CAMBRIDGE, Mass.–(BUSINESS WIRE)–Sarepta Therapeutics, Inc. (NASDAQ:SRPT), the leader in precision genetic medicine for rare diseases, today reported financial results for the third quarter 2023.


“The third quarter was a defining moment for Sarepta. We launched ELEVIDYS, our fourth therapy and the first gene therapy for boys with Duchenne muscular dystrophy, we continued to drive great performance of our three PMOs and importantly, on a non-GAAP basis we have achieved profitability, placing us in ever more rarified territory in biotech,” said Doug Ingram, president and CEO, Sarepta Therapeutics. “Reflecting a superb launch, ELEVIDYS net product revenue came in at $69.1 million. Total net product revenue stands at $309.3 million, growing 49 percent over the same quarter last year. And non-GAAP earnings stood at approximately $38.0 million in the quarter, a major milestone for Sarepta.”

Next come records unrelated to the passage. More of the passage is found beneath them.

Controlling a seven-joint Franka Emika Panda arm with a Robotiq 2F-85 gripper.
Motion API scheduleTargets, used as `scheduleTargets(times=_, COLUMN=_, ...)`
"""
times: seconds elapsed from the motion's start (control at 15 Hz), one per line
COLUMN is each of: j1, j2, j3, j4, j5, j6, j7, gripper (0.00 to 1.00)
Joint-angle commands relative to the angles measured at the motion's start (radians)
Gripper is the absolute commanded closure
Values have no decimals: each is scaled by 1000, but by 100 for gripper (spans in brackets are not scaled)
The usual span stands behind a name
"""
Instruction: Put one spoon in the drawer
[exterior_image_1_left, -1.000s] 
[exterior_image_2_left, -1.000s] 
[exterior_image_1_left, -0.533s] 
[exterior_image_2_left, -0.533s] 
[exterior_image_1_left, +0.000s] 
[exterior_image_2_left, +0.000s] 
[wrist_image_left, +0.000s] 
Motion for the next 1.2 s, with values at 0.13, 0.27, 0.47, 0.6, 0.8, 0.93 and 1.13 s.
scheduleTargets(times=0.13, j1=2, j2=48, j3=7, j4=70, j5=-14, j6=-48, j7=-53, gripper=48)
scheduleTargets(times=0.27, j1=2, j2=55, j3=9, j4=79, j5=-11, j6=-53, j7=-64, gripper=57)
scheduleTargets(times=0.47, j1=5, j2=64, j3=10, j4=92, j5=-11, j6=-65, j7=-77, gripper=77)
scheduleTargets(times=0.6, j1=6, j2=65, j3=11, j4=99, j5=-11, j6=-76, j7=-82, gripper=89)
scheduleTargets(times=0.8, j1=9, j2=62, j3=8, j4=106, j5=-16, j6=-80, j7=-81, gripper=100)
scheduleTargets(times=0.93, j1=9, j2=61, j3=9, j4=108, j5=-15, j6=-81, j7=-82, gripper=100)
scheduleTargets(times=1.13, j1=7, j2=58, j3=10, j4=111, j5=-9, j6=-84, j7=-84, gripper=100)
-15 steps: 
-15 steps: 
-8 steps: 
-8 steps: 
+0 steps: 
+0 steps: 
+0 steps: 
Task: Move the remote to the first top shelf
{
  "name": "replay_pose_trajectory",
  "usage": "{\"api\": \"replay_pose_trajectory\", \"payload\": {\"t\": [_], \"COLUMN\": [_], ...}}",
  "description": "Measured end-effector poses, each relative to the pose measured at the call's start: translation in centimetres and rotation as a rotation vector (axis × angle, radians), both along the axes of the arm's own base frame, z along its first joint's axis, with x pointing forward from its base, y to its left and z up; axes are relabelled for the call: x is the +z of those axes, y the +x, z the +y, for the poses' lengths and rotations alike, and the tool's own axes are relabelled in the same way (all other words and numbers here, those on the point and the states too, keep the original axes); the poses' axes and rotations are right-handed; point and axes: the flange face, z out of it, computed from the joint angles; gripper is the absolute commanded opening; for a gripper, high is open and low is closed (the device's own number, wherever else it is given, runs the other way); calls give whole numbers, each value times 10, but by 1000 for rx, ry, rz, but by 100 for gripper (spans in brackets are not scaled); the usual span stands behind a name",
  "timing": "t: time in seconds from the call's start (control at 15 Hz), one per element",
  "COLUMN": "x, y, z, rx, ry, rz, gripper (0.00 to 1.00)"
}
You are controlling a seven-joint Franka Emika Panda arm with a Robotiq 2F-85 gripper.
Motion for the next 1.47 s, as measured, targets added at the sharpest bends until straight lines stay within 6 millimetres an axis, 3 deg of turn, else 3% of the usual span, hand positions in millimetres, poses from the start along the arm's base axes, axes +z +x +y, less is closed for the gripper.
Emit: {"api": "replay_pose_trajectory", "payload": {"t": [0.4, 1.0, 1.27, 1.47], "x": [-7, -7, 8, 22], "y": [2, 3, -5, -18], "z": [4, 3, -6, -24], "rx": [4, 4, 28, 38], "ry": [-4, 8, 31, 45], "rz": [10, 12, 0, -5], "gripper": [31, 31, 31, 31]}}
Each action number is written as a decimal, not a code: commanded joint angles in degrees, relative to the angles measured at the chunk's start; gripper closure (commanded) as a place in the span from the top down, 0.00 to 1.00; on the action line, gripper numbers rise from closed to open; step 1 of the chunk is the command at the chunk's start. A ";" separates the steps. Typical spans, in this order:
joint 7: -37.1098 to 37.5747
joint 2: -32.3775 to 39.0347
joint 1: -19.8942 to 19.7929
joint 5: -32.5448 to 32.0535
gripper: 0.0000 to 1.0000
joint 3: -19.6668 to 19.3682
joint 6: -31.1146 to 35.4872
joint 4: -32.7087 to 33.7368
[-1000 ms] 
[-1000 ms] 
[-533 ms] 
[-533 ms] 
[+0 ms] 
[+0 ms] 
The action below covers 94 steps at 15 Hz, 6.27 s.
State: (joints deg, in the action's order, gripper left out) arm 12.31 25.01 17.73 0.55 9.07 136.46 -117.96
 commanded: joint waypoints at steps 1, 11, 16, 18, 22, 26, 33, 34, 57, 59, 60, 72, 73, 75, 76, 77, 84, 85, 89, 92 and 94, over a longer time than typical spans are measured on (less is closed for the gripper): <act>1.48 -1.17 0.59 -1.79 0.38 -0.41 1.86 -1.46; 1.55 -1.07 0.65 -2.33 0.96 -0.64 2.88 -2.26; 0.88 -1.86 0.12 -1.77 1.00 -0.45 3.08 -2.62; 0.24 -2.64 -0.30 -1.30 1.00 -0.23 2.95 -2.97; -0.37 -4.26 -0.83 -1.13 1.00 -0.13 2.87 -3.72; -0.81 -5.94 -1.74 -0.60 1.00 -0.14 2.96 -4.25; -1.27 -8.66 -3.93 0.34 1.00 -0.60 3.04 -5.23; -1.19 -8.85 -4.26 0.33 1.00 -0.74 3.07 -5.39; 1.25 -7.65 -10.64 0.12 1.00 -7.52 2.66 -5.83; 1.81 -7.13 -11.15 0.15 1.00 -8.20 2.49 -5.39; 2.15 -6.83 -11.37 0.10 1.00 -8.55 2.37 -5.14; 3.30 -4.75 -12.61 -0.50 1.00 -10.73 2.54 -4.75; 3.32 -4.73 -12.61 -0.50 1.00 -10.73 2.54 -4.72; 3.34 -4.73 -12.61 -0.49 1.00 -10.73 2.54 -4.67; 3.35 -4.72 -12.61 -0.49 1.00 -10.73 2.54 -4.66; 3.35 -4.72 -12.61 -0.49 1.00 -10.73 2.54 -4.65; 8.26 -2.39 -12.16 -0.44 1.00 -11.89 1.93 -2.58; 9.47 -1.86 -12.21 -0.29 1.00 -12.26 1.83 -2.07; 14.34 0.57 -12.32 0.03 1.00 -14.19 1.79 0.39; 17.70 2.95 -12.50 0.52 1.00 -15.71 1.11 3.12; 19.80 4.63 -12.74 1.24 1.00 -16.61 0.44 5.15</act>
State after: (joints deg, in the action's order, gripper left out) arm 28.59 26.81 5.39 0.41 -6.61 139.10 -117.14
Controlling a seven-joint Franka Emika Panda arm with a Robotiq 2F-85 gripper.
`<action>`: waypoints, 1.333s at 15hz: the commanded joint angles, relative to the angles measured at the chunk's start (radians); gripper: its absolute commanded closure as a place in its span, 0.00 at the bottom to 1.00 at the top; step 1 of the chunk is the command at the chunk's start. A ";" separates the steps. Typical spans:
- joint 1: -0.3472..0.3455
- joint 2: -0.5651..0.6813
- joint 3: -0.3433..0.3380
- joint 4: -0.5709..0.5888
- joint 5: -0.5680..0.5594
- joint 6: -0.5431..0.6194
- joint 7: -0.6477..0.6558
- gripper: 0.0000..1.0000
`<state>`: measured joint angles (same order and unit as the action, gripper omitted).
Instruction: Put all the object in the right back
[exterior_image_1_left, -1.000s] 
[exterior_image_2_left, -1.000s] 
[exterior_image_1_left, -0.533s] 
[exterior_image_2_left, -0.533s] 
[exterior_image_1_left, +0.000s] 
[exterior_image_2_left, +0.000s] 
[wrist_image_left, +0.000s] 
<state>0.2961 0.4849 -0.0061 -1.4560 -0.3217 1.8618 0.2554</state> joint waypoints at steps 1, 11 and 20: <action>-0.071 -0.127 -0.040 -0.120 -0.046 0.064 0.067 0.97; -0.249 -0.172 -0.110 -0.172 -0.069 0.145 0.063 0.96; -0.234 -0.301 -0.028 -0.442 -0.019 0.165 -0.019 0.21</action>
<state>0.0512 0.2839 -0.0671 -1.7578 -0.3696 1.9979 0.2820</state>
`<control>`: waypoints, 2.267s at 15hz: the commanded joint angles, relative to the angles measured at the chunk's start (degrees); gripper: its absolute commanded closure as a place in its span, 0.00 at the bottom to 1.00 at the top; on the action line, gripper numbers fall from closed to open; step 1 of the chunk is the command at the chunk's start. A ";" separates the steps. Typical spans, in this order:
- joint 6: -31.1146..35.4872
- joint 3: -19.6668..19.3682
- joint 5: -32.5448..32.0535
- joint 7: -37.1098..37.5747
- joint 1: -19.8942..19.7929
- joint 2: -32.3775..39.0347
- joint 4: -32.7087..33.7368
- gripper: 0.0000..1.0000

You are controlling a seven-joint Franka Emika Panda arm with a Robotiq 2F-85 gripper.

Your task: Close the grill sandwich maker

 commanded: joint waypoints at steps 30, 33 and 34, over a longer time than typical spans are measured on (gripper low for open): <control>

Third Quarter 2023 and Recent Development:

  • Announced topline results from EMBARK, a global pivotal study of ELEVIDYS gene therapy for Duchenne muscular dystrophy: The topline results from EMBARK support the conclusion that ELEVIDYS modifies the course of the disease in patients with Duchenne. ELEVIDYS-treated patients showed an increase on the North Star Ambulatory Assessment, a measure of motor function, compared to placebo-treated patients at 52 weeks, although the primary endpoint was not met. Robust, statistically significant results on all key functional pre-specified secondary endpoints, including time to rise (p=0.0025), and 10-meter walk test (p=0.0048), demonstrated evidence of a clinically meaningful treatment benefit that was similar in magnitude and statistical significance across all age groups. No new safety signals were observed. Importantly, we have shared the EMBARK topline results with Food and Drug Administration (FDA) leadership and they have confirmed that, based on the totality of the evidence, they are open to such label expansion if supported by review of the data, and that they intend to proceed rapidly with consideration of the submission.

Conference Call

The event will be webcast live under the investor relations section of Sarepta’s website at https://investorrelations.sarepta.com/events-presentations and following the event a replay will be archived there for one year. Interested parties participating by phone will need to register using this online form. After registering for dial-in details, all phone participants will receive an auto-generated e-mail containing a link to the dial-in number along with a personal PIN number to use to access the event by phone.

Financial Results

For the three months ended September 30, 2023, the Company reported a GAAP net loss of $40.9 million, or $0.46 per basic and diluted share, compared to a GAAP net loss of $257.7 million reported for the same period of 2022, or $2.94 per basic and diluted share. The non-GAAP net income for the three months ended September 30, 2023 was $37.7 million, or $0.37 per diluted share, compared to a non-GAAP net loss of $70.0 million, or $0.80 per diluted share for the same period of 2022.

For the nine months ended September 30, 2023, the Company reported a GAAP net loss of $581.6 million, or $6.56 per basic and diluted share, compared to a GAAP net loss of $594.2 million reported for the same period of 2022, or $6.79 per basic and diluted share. The non-GAAP net loss for the nine months ended September 30, 2023 was $123.0 million, or $1.39 per diluted share, compared to a non-GAAP net loss of $221.7 million, or $2.53 per diluted share for the same period of 2022.

Revenues

For the three months ended September 30, 2023, the Company recorded total revenues of $331.8 million, which consist of net product revenues and collaboration revenues, compared to total revenues of $230.3 million for the same period of 2022, an increase of $101.5 million. For the nine months ended September 30, 2023, the Company recorded total revenues of $846.6 million, compared to total revenues of $674.6 million for the same period of 2022, an increase of $172.0 million. The increase primarily reflects increasing demand for EXONDYS 51, AMONDYS 45 and VYONDYS 53 (collectively, the “PMO Products”), as well as $69.1 million of net product revenues associated with sales of ELEVIDYS during the three and nine months ended September 30, 2023.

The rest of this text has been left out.